History
- Name: Badenia (1912–39); Titania (1939–45); Empire Conexe (1945–47); Ringdove (1947–50);
- Owner: A Kirsten (1912- ); Kölner Reederei AG (-1932); Rhein-London Linie GmbH (1932–45); Ministry of War Transport (1945); Ministry of Transport (1945–47); General Steam Navigation Co Ltd (1947–50);
- Operator: A Kirsten (1912- ); Edmund Halm & Co (-1932); Rhein-London Linie GmbH (1932–45); Ministry of War Transport (1945); Ministry of Transport (1945–47); General Steam Navigation Co Ltd (1947–50);
- Port of registry: Cologne (1912–19); Cologne (1919–33); Cologne (1933–45); United Kingdom (1945–50);
- Builder: F Schichau GmbH
- Launched: 1912
- Identification: Code Letters HWCM (1912–34); ; Code Letters DGWA (1934–45); ;
- Fate: Scrapped

General characteristics
- Type: Coaster
- Tonnage: 921 GRT; 510 NRT;
- Length: 219 ft 8 in (66.95 m)
- Beam: 33 ft 5 in (10.19 m)
- Depth: 13 ft 4 in (4.06 m)
- Installed power: Triple expansion steam engine
- Propulsion: Screw propeller

= SS Badenia (1912) =

921 GRT coaster

Badenia was a coaster that was built in 1912 by F Schichau GmbH, Elbing for German owners. She was renamed Titania in 1939. She was seized by the Allies at Rendsburg in May 1945, passed to the Ministry of War Transport (MoWT) and renamed Empire Conexe. In 1947, she was sold into merchant service and renamed Ringdove, serving until 1950 when she was scrapped.

==Description==
The ship was built in 1912 by F Schichau GmbH, Elbing.

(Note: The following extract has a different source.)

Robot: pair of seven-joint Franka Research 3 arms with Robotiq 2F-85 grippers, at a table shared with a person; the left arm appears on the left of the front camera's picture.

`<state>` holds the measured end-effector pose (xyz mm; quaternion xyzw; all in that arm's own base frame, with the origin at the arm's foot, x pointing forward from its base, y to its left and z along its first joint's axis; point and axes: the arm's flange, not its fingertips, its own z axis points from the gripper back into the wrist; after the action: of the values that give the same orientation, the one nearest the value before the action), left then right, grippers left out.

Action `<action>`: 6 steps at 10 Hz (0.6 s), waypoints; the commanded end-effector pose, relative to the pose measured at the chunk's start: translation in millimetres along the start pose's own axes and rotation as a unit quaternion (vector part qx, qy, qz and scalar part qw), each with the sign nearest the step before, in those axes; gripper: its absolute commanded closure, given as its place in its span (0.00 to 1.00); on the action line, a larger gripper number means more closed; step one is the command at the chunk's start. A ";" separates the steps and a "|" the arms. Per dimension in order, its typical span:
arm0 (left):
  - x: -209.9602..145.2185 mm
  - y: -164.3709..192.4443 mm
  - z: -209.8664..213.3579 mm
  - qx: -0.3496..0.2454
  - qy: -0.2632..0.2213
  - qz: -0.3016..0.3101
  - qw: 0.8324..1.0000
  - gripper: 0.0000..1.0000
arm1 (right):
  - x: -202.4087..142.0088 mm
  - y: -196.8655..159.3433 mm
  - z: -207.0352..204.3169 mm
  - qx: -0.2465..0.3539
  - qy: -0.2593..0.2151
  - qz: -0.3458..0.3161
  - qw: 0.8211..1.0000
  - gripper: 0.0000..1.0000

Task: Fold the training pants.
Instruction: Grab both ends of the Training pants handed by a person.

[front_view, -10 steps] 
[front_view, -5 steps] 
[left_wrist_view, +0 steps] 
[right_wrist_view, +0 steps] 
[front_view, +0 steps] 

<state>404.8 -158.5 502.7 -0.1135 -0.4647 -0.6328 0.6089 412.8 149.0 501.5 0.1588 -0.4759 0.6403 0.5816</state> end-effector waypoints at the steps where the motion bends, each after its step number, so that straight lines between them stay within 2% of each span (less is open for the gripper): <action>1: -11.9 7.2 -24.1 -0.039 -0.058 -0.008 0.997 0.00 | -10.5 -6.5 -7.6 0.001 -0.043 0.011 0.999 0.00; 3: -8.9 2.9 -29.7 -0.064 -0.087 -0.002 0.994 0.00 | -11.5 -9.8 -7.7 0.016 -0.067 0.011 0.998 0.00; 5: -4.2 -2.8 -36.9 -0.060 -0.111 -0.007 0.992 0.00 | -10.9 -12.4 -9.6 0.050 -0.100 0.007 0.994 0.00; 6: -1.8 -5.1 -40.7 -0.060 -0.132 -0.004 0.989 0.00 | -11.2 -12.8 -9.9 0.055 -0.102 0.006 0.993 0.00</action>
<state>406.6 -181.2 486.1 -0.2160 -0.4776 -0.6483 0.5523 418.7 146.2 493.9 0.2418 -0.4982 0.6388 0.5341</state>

The ship was 219 ft 8 in long, with a beam of 33 ft 5 in a depth of 13 ft 4 in. She had a GRT of 921 and a NRT of 510.

The ship was propelled by a six-cylinder triple expansion steam engine, which had two cylinders each of 11+4/5 in, 19+7/16 in and 34+1/2 in diameter by 17+3/4 in. The engine was built by F Schichau.

==History==
Badenia was built for A Kirsten, Hamburg. Her port of registry was Cologne and the Code Letters HWCM were allocated. By 1930, she had been sold to Kölner Reederei AG and was being operated under the management of Edmund Halm & Co. In 1932, she was sold to Rhein-London Linie GmbH. In 1934, her Code Letters were changed to DGWA. In 1939, Badenia was renamed Titania. This change was not recorded by Lloyds Register, she continued to be listed as Badenia.

In May 1945, Titania was seized by the Allies at Rendsburg. She was passed to the MoWT and renamed Empire Conexe. In 1947, she was sold to the General Steam Navigation Co Ltd and renamed Ringdove. She served until 1950 when she was scrapped at Bo'ness, West Lothian.